= Task description =
Only the lines below from the one containing "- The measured" to the one containing "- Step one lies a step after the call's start" should be repeated, both included and unchanged.
·····
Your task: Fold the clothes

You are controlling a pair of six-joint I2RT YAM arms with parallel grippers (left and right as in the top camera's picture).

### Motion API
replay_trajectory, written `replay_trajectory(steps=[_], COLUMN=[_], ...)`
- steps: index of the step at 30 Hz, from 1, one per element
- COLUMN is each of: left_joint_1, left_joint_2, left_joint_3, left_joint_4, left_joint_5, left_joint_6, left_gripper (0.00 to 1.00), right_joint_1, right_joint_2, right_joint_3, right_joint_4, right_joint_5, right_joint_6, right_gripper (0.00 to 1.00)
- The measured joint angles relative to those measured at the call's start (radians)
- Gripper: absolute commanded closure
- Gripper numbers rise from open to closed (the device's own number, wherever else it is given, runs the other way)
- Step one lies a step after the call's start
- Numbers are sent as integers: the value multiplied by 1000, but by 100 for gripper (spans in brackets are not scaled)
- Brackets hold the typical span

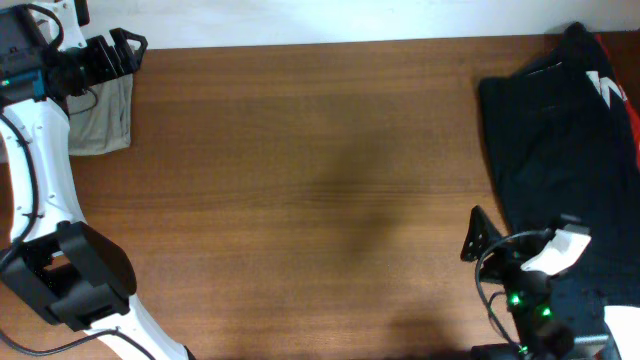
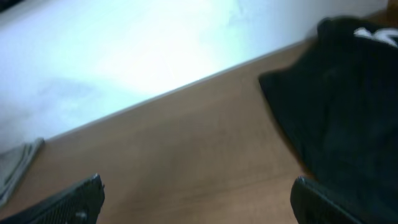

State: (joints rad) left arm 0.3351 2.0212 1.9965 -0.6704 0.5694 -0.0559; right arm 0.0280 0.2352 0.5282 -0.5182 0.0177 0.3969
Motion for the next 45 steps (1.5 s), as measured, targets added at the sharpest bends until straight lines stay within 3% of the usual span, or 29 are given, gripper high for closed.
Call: replay_trajectory(steps=[10,24,29,34,45], left_joint_1=[0,0,0,0,0], left_joint_2=[0,0,0,0,0], left_joint_3=[0,0,0,0,0], left_joint_4=[0,0,0,1,0], left_joint_5=[0,0,0,0,0], left_joint_6=[0,0,0,0,0], left_gripper=[1,1,1,1,1], right_joint_1=[0,0,0,0,0], right_joint_2=[-220,-222,-222,-225,-223], right_joint_3=[-321,-499,-515,-518,-518], right_joint_4=[306,623,612,451,446], right_joint_5=[-38,-53,-50,-41,-40], right_joint_6=[23,21,13,11,10], right_gripper=[1,1,1,1,1])
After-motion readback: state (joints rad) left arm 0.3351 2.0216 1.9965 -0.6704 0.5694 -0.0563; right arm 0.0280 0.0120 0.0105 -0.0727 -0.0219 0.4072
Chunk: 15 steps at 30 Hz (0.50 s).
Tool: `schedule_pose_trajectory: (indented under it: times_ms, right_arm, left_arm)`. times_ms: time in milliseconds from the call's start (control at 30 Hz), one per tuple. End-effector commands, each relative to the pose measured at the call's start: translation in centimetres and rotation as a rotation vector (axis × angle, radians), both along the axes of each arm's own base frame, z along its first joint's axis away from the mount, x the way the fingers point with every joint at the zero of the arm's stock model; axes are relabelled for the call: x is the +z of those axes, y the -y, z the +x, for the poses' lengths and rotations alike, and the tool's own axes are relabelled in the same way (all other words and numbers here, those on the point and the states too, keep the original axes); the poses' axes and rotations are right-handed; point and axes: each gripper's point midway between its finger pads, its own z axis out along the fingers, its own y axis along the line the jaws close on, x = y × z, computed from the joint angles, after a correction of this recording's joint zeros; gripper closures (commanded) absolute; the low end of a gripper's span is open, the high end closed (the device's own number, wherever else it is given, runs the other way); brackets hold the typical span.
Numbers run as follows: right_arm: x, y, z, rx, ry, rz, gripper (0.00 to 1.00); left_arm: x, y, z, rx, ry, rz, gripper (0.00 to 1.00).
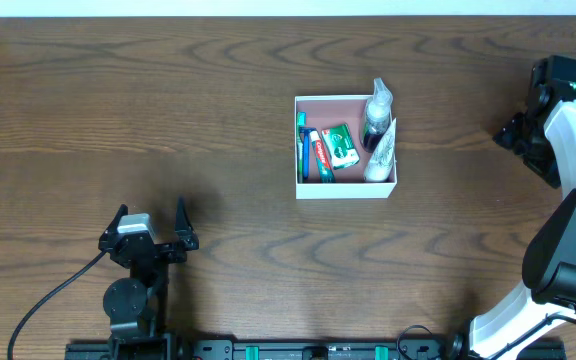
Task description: Pack container
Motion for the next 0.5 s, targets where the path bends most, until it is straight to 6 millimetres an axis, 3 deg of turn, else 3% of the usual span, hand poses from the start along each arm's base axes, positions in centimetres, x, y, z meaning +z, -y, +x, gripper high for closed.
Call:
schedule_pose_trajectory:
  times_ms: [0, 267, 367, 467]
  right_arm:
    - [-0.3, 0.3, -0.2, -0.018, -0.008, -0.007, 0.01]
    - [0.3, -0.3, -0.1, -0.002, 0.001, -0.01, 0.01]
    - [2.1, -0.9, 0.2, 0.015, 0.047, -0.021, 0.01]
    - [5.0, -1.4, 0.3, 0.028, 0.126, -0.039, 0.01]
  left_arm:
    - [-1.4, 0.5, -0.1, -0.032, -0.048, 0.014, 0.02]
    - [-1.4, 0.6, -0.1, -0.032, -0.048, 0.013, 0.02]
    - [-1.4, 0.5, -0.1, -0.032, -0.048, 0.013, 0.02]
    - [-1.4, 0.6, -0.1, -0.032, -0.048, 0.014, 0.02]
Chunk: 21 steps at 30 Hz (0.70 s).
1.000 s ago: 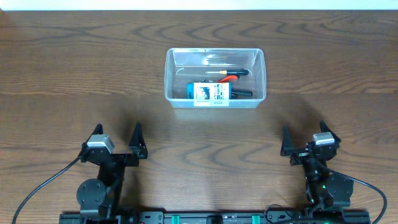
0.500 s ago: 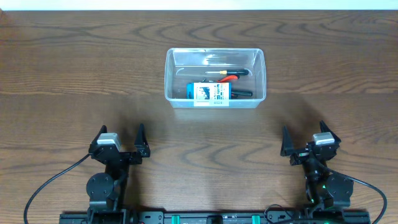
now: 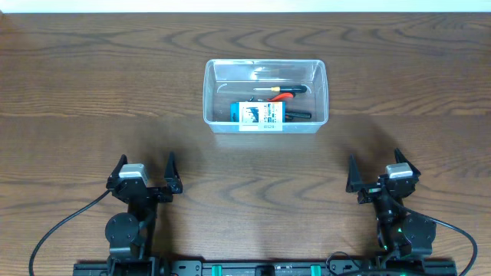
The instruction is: Pack container
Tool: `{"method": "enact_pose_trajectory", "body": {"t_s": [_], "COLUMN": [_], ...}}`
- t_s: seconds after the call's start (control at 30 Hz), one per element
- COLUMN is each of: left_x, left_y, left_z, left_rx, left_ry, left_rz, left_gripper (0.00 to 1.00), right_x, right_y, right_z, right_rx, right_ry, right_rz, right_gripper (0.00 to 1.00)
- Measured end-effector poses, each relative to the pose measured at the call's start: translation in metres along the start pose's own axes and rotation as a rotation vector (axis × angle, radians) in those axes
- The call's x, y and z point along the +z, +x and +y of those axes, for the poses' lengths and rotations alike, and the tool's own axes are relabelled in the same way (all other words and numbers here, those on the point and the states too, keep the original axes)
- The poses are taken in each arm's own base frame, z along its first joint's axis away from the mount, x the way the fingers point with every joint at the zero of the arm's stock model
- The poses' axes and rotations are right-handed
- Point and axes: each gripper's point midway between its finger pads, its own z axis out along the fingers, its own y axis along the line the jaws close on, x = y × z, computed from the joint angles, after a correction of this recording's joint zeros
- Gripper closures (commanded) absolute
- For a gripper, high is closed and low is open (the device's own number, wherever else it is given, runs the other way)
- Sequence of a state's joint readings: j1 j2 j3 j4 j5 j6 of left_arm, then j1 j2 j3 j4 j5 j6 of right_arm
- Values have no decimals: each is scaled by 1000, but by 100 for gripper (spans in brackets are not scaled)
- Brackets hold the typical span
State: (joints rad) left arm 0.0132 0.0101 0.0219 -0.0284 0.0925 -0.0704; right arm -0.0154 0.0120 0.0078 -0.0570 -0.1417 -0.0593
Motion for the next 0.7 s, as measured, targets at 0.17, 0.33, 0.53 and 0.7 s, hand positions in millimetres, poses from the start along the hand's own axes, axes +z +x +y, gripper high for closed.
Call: {"method": "enact_pose_trajectory", "body": {"t_s": [0.17, 0.33, 0.53, 0.7], "left_x": [0, 0, 0, 0], "left_y": [0, 0, 0, 0], "left_z": [0, 0, 0, 0], "left_rx": [0, 0, 0, 0], "left_ry": [0, 0, 0, 0], "left_rz": [0, 0, 0, 0], "left_gripper": [2, 2, 2, 2], "right_x": [0, 0, 0, 0], "right_y": [0, 0, 0, 0], "right_z": [0, 0, 0, 0], "right_rx": [0, 0, 0, 0], "right_ry": [0, 0, 0, 0], "right_rz": [0, 0, 0, 0], "right_gripper": [1, 1, 1, 1]}}
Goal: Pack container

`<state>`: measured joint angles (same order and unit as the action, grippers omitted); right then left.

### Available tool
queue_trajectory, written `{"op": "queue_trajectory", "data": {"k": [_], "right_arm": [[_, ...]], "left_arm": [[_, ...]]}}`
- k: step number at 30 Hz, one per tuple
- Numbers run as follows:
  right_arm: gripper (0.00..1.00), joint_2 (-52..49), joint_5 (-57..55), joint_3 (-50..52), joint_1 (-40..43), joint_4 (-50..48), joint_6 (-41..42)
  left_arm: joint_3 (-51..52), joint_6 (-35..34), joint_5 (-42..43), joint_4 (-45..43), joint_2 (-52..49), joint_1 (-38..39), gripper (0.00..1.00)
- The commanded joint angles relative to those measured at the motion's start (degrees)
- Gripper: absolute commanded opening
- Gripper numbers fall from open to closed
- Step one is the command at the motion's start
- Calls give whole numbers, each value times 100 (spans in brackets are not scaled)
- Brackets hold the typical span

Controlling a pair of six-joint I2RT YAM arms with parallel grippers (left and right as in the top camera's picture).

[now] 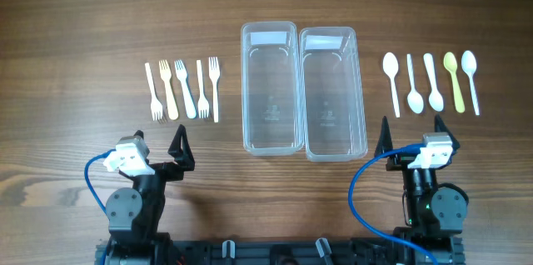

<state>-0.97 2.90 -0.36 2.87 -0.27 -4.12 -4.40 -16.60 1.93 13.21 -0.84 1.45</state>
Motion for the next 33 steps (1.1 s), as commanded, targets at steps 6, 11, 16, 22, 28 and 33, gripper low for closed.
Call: {"op": "queue_trajectory", "data": {"k": [6,11,16,22,28,33], "right_arm": [[100,33,-120,7,-35,-2,111],[100,33,-120,7,-35,-2,109],[100,33,-118,7,-35,-2,114],[100,33,31,7,-35,11,129],[100,33,35,-111,-35,-7,188],[100,-245,-144,-844,-35,37,326]], "left_arm": [[44,138,-52,-24,46,31,100],[44,138,-52,-24,46,31,100],[44,138,-52,-24,46,31,100],[44,138,-50,-24,46,31,100],[44,138,-50,-24,46,31,100],[44,138,-52,-24,46,31,100]]}}
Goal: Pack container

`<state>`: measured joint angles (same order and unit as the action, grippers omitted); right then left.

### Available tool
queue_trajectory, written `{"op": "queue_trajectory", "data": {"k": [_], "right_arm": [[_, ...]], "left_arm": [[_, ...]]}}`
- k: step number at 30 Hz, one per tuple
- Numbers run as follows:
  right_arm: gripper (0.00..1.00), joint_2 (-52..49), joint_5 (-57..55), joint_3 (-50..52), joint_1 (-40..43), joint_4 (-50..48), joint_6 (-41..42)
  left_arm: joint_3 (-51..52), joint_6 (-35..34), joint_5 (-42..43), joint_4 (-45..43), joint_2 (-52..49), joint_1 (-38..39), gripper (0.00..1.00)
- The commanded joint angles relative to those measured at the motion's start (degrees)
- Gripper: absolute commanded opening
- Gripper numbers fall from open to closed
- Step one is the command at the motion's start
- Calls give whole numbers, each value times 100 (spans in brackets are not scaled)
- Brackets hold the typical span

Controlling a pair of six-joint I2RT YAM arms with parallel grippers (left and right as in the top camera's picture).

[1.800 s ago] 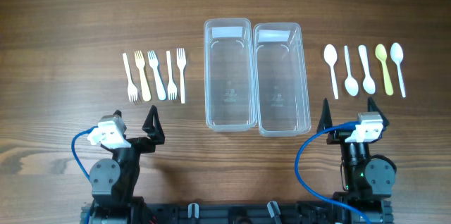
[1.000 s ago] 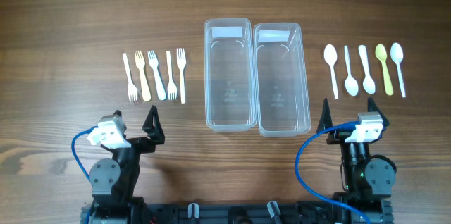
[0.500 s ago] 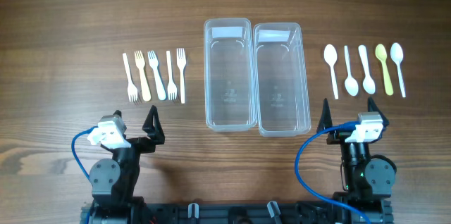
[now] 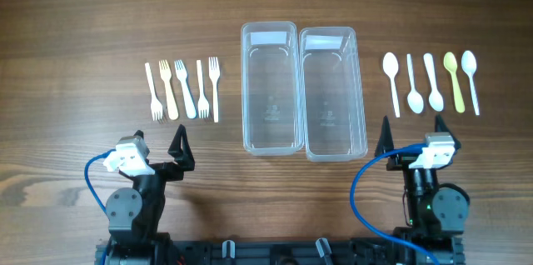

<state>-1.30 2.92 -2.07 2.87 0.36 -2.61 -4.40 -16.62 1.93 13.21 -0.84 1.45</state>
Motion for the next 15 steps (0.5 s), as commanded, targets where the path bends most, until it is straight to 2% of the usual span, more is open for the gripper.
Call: {"op": "queue_trajectory", "data": {"k": [1,6,11,15], "right_arm": [[100,-372,-254,-863,-35,-24,170],[100,-1687,-542,-2131,-35,291,105],[100,-3359,-581,-3517,-33,1036,92],[100,-4994,-595,-4784,-33,1921,-321]], "left_arm": [[44,140,-52,-24,46,31,100],[44,140,-50,-24,46,31,100],[44,140,-52,-24,46,31,100],[44,140,-50,-24,46,31,100]]}}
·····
= Answer for the task =
- The measured joint angles relative to those measured at the call's start (radians)
- Gripper: absolute commanded closure
- Gripper numbers rise from open to closed (the device's own number, wherever else it is given, runs the other way)
- Step one lies a step after the call's start

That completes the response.